One of the most import-dependent countries globally, South Korea has approved exploratory drilling for potentially huge oil and gas reserves off the country’s east coast, with KNOC leading the appraisal that could unearth as much as 14 billion boe.

Global oil majors Shell (LON:SHEL) and ExxonMobil (NYSE:XOM) are nearing an agreement with independent UK producer Viaro Energy to sell their jointly-owned gas fields in the southern North Sea for $0.5 billion, ending Exxon’s 60-year presence in the country.

Indonesia, one of the largest copper producers globally, has postponed the start of a ban on its copper concentrate exports until the end of 2024 due to delays in the construction of smelters, potentially deflating copper prices into the summer.

The US Department of Energy has resumed purchasing 3 million barrels of oil for the country’s Strategic Petroleum reserve, buying at an average price of $77.69 per barrel for November delivery, taking the repurchased total to 38.6 million barrels.

The landslide victory of Mexico’s president-elect Claudia Sheinbaum will allow the ruling party to officially dismantle the 2013 energy market liberalization by changing the constitution, capping future oil production growth in the country.

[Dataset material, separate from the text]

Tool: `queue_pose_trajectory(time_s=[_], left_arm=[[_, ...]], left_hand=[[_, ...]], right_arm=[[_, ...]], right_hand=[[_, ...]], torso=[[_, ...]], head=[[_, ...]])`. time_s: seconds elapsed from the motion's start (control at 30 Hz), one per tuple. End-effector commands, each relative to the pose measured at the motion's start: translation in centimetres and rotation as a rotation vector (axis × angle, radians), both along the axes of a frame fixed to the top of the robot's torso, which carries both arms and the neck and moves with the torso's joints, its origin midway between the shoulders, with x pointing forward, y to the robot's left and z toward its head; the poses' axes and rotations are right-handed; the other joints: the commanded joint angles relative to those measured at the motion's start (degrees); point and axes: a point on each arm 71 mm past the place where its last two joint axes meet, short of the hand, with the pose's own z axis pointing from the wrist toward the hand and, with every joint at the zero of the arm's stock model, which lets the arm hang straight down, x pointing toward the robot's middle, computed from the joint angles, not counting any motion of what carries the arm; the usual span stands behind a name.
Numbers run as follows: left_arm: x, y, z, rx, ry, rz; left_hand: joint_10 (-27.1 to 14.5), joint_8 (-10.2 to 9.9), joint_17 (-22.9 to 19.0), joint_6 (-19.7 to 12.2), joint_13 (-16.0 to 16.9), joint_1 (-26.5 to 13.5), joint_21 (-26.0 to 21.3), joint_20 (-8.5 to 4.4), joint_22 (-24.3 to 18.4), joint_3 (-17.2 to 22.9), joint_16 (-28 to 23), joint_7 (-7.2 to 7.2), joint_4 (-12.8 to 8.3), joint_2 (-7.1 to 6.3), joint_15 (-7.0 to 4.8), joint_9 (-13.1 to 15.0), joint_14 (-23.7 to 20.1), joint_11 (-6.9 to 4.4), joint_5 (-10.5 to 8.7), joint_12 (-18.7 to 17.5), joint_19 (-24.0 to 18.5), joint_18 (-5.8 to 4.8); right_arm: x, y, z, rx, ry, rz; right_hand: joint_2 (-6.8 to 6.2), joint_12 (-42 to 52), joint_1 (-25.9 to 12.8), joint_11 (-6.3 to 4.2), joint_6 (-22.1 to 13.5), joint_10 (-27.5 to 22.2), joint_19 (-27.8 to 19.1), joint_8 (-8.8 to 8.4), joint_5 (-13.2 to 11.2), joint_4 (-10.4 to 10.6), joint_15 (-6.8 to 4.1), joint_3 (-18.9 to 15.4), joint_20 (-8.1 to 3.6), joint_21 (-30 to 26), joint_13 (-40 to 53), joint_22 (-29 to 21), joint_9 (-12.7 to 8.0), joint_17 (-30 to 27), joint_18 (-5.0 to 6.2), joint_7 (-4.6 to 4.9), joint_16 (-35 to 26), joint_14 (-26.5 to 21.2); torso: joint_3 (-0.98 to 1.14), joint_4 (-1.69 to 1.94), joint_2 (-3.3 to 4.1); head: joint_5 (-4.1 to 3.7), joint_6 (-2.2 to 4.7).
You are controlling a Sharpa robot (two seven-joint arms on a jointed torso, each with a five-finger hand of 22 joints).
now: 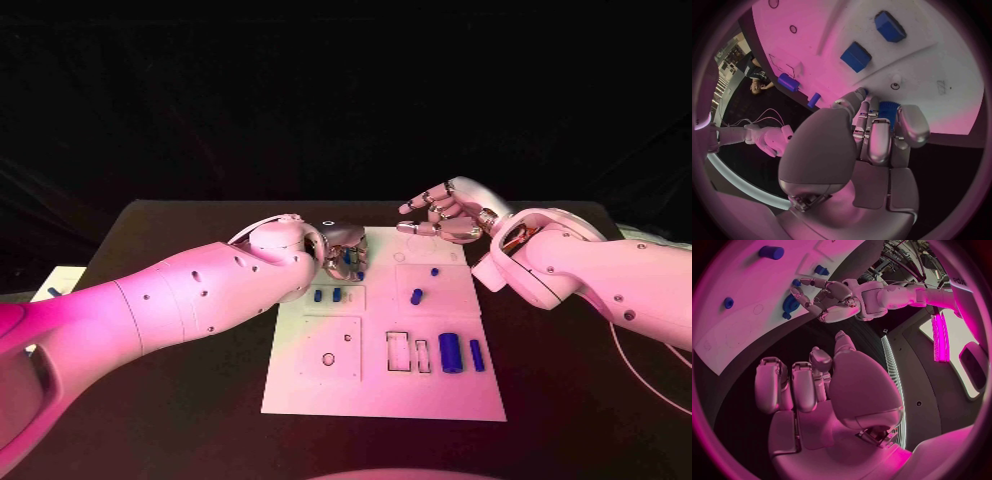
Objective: Assemble the parts on the task board
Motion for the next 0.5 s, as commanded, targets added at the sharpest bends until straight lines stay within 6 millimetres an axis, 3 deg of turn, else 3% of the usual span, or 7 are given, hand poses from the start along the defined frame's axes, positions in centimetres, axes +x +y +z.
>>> queue_pose_trajectory(time_s=[0.03,0.5], left_arm=[[-0.15,-0.27,-0.32,0.025,0.012,-0.011],[-0.29,-0.46,-1.08,0.050,0.043,-0.010]], left_hand=[[0.6,-0.2,-0.1,0.6,-0.1,-0.1,0.3,-0.11,0.2,0.5,0.0,0.06,0.0,-0.40,-0.35,-0.1,1.7,-0.06,-0.26,-0.4,0.5,-0.88],[1.2,-0.6,-0.5,0.8,-0.3,-0.3,0.9,-0.17,0.7,1.1,0.0,0.00,-0.2,-0.52,-0.43,-0.3,1.6,-0.11,-0.46,-1.0,0.7,-1.01]], right_arm=[[-0.08,0.19,-0.01,-0.005,-0.003,0.015],[-0.11,0.22,0.01,-0.004,-0.002,0.016]], right_hand=[[0.55,-0.2,0.0,-0.02,0.4,-0.3,-0.3,0.11,0.4,-0.2,-0.32,-0.2,0.09,-0.4,0.0,0.0,0.1,0.0,0.43,0.09,-0.2,2.3],[0.69,-0.1,0.1,-0.03,0.4,-0.3,-0.3,0.12,0.5,-0.2,-0.33,-0.2,0.09,-0.4,0.0,0.0,0.1,0.0,0.43,0.09,-0.2,2.4]], torso=[[0.05,0.01,-0.01],[0.02,0.03,-0.02]], head=[[-0.04,-0.08],[-0.27,-0.16]])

As heatwaves across India have claimed dozens of lives, the country’s natural gas-based power generation has surged to record highs in May, almost doubling year-on-year to 4.7 million KWhr, all the while coal still accounts for 75% of generation capacity.

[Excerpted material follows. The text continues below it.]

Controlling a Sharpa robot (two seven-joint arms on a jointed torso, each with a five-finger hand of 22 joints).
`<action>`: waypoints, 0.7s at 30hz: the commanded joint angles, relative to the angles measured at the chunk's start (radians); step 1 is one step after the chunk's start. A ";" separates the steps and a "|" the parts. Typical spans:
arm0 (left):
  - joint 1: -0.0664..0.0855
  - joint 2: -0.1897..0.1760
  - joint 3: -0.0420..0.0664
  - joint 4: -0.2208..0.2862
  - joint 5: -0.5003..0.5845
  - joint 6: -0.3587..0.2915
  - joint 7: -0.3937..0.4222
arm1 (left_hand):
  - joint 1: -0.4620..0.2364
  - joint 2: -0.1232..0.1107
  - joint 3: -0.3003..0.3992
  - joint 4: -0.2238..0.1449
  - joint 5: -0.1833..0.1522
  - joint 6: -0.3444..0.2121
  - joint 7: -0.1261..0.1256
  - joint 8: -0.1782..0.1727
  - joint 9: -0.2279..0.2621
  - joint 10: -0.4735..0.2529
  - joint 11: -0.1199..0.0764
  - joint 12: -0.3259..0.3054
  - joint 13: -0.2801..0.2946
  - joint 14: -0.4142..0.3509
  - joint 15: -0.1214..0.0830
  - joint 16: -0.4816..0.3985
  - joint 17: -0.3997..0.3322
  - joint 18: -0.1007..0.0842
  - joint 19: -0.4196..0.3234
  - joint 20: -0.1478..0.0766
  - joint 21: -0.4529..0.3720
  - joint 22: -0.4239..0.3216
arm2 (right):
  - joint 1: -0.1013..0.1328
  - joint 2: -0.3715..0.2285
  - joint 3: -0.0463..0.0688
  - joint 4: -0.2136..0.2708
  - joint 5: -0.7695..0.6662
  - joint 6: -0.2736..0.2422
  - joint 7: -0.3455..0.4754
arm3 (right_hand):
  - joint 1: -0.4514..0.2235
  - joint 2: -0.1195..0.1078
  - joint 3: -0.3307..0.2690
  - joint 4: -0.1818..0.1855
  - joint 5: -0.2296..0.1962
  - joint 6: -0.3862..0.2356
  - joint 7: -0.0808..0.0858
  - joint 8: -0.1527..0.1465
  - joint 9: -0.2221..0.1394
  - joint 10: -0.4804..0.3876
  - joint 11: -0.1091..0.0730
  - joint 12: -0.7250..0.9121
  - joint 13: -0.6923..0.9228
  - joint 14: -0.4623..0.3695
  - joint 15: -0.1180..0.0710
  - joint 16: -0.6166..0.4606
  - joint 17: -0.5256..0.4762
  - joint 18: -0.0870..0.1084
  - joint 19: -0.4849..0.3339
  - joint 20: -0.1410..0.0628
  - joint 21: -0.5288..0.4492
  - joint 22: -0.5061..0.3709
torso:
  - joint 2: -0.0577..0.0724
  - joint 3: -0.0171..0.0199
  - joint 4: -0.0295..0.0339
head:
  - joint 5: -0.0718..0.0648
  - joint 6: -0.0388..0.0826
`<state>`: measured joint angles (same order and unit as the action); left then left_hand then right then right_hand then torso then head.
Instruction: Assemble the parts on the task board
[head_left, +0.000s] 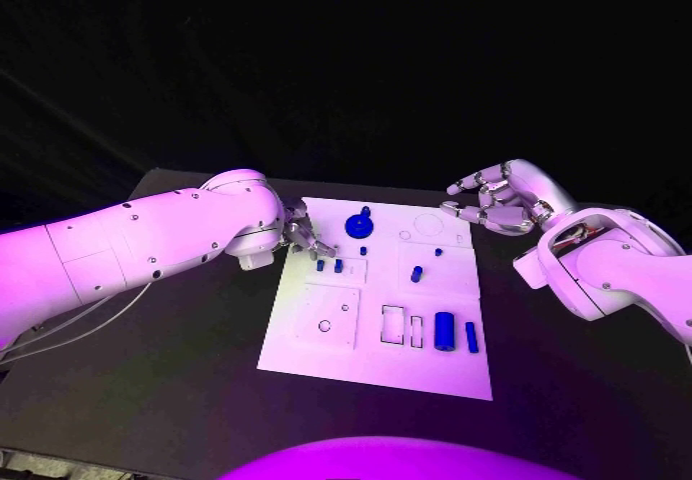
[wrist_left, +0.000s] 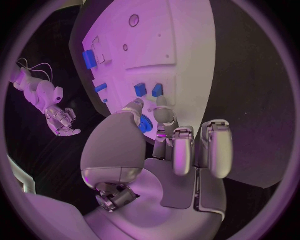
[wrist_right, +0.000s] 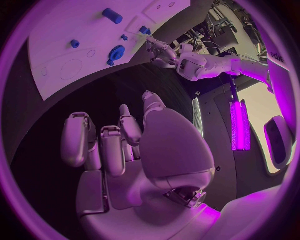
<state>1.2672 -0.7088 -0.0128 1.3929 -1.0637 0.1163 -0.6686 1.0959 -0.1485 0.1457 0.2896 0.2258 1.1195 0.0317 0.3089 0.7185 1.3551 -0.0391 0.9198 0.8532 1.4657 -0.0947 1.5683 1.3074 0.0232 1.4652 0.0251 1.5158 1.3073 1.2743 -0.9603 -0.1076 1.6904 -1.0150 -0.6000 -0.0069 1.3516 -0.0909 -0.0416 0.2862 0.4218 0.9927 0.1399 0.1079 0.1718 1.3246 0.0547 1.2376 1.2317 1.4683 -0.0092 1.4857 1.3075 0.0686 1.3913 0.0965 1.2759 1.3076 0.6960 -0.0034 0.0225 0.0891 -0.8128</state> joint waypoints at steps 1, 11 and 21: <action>0.002 -0.007 0.006 0.011 0.069 -0.115 0.071 | 0.004 0.009 -0.022 0.001 -0.001 -0.016 0.002 -0.006 -0.002 -0.023 0.004 -0.030 -0.033 0.097 0.006 -0.014 0.239 0.005 0.033 -0.003 -0.016 0.166 | -0.001 0.000 0.000 0.000 -0.011 0.007 0.005 | -0.006 0.000 -0.006 -0.001 0.005 -0.001 -0.001 0.004 -0.001 -0.005 0.001 -0.001 -0.001 0.059 -0.006 -0.006 0.085 0.007 -0.006 -0.003 -0.005 0.038 | 0.001 -0.0004 0.0005 | 0.001 0.005; 0.004 -0.015 0.007 0.015 0.148 -0.323 0.315 | 0.179 0.052 -0.056 -0.010 0.001 -0.189 0.086 -0.055 -0.067 -0.261 0.080 -0.206 -0.202 -0.025 0.072 -0.220 -0.015 0.086 -0.224 0.042 -0.296 -0.154 | -0.001 0.000 0.000 -0.001 -0.013 0.008 0.002 | -0.005 0.001 -0.006 -0.002 0.011 -0.001 -0.001 0.005 -0.001 -0.007 0.001 -0.003 -0.003 0.059 -0.007 -0.008 0.083 0.007 -0.007 -0.004 -0.009 0.036 | 0.000 0.0005 0.0010 | -0.006 0.009; -0.024 0.016 -0.015 0.019 0.058 -0.410 0.565 | 0.448 -0.007 0.045 -0.052 0.004 -0.213 0.121 -0.108 -0.230 -0.412 0.134 -0.448 -0.444 -0.359 0.124 -0.766 -0.587 0.161 -0.521 0.105 -0.741 -0.548 | -0.001 -0.002 0.000 -0.001 -0.013 0.013 0.001 | -0.003 0.006 -0.005 -0.002 0.038 0.000 -0.002 0.007 -0.002 -0.010 0.000 -0.006 -0.007 0.058 -0.008 -0.011 0.080 0.008 -0.009 -0.004 -0.016 0.033 | 0.001 0.0006 -0.0002 | -0.019 0.016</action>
<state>1.2451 -0.6961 -0.0282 1.4125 -0.9543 -0.2372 -0.2261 1.5390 -0.1525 0.1855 0.2369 0.2261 0.8980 0.1519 0.2047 0.4974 0.9359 0.0980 0.4800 0.4216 1.0911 0.0293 0.7977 0.7260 0.1710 0.9341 0.1311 0.7744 0.7604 1.2741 -0.9619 -0.1078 1.6892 -1.0164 -0.5986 -0.0078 1.3517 -0.0910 -0.0427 0.2872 0.4568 0.9927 0.1399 0.1118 0.1709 1.3246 0.0547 1.2376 1.2256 1.4683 -0.0092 1.4798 1.3074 0.0686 1.3876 0.0927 1.2643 1.3073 0.6962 -0.0034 0.0234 0.0736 -0.7995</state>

Beijing is set to mandate a 5% cut from 2020 levels of carbon emissions intensity by the end of 2025, removing purchase limits on non-fossil-fuel cars and boosting the electrification of industrial vehicles, capping growth in gasoline and diesel demand.

A court in Trinidad and Tobago has granted US oil major ConocoPhillips (NYSE:COP) the right to enforce a $1.33 billion claim against Venezuela for the appropriation of its oil and gas assets, potentially derailing the development of offshore gas fields such as Dragon or Cocuina-Manakin.

US energy major Chevron (NYSE:CVX) has resumed LNG production at its Gorgon liquefaction facility on Australia’s Barrow Island after a mechanical fault prompted a halt in operations for a month, bringing back 5.2 mtpa of output capacity.